■ **How to complete this task**: Without omission or alteration, write out all of the data.

■ **Provided material**:
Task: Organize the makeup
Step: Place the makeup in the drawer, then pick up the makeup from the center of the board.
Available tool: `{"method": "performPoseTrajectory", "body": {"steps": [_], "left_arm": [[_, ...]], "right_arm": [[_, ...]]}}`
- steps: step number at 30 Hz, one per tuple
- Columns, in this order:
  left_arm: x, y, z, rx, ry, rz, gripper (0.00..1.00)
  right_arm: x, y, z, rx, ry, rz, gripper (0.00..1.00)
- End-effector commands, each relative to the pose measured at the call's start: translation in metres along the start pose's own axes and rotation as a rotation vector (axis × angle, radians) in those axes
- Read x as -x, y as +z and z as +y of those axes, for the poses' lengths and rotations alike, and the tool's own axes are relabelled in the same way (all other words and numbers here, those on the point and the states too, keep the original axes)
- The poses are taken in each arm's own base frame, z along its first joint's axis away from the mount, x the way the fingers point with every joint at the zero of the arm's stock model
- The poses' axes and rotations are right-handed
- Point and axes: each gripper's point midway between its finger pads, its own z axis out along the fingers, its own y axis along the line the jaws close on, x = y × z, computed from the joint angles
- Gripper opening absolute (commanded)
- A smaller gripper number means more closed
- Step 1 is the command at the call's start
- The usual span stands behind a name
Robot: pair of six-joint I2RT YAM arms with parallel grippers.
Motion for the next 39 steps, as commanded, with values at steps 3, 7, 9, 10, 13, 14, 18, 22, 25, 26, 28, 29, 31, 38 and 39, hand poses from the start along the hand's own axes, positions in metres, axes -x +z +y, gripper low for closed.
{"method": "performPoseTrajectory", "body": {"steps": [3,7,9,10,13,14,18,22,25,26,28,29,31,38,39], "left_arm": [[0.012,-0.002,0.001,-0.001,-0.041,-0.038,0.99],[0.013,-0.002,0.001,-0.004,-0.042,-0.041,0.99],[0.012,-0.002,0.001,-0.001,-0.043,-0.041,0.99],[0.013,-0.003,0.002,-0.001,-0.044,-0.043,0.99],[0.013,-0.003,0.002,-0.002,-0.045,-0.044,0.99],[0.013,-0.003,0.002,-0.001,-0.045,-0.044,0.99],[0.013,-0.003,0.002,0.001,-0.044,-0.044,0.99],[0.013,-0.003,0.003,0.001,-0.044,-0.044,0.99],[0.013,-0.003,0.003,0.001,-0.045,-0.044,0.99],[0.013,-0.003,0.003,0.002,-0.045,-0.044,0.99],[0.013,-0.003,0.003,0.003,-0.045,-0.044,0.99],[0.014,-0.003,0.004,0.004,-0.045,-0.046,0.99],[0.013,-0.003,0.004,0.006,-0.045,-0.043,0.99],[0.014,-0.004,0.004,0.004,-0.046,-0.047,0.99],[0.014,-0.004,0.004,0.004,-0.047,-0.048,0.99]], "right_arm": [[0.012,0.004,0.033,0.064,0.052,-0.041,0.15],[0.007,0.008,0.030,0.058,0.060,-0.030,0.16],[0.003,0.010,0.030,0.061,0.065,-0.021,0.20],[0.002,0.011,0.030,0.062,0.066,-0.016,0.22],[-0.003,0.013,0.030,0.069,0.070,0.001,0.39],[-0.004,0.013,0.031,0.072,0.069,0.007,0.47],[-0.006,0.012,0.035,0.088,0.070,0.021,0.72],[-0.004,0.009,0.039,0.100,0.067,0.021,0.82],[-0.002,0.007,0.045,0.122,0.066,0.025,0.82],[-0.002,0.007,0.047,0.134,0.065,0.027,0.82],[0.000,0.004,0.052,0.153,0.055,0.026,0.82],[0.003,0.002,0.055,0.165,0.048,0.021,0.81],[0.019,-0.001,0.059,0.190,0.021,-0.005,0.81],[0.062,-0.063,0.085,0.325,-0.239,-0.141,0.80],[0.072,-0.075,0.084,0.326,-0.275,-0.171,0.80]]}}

■ **Result for this task**:
Task: Organize the makeup
Step: Place the makeup in the drawer, then pick up the makeup from the center of the board.
Available tool: `{"method": "performPoseTrajectory", "body": {"steps": [_], "left_arm": [[_, ...]], "right_arm": [[_, ...]]}}`
- steps: step number at 30 Hz, one per tuple
- Columns, in this order:
  left_arm: x, y, z, rx, ry, rz, gripper (0.00..1.00)
  right_arm: x, y, z, rx, ry, rz, gripper (0.00..1.00)
- End-effector commands, each relative to the pose measured at the call's start: translation in metres along the start pose's own axes and rotation as a rotation vector (axis × angle, radians) in those axes
- Read x as -x, y as +z and z as +y of those axes, for the poses' lengths and rotations alike, and the tool's own axes are relabelled in the same way (all other words and numbers here, those on the point and the states too, keep the original axes)
- The poses are taken in each arm's own base frame, z along its first joint's axis away from the mount, x the way the fingers point with every joint at the zero of the arm's stock model
- The poses' axes and rotations are right-handed
- Point and axes: each gripper's point midway between its finger pads, its own z axis out along the fingers, its own y axis along the line the jaws close on, x = y × z, computed from the joint angles
- Gripper opening absolute (commanded)
- A smaller gripper number means more closed
- Step 1 is the command at the call's start
- The usual span stands behind a name
Robot: pair of six-joint I2RT YAM arms with parallel grippers.
Motion for the next 39 steps, as commanded, with values at steps 3, 7, 9, 10, 13, 14, 18, 22, 25, 26, 28, 29, 31, 38 and 39, hand poses from the start along the hand's own axes, positions in metres, axes -x +z +y, gripper low for closed.
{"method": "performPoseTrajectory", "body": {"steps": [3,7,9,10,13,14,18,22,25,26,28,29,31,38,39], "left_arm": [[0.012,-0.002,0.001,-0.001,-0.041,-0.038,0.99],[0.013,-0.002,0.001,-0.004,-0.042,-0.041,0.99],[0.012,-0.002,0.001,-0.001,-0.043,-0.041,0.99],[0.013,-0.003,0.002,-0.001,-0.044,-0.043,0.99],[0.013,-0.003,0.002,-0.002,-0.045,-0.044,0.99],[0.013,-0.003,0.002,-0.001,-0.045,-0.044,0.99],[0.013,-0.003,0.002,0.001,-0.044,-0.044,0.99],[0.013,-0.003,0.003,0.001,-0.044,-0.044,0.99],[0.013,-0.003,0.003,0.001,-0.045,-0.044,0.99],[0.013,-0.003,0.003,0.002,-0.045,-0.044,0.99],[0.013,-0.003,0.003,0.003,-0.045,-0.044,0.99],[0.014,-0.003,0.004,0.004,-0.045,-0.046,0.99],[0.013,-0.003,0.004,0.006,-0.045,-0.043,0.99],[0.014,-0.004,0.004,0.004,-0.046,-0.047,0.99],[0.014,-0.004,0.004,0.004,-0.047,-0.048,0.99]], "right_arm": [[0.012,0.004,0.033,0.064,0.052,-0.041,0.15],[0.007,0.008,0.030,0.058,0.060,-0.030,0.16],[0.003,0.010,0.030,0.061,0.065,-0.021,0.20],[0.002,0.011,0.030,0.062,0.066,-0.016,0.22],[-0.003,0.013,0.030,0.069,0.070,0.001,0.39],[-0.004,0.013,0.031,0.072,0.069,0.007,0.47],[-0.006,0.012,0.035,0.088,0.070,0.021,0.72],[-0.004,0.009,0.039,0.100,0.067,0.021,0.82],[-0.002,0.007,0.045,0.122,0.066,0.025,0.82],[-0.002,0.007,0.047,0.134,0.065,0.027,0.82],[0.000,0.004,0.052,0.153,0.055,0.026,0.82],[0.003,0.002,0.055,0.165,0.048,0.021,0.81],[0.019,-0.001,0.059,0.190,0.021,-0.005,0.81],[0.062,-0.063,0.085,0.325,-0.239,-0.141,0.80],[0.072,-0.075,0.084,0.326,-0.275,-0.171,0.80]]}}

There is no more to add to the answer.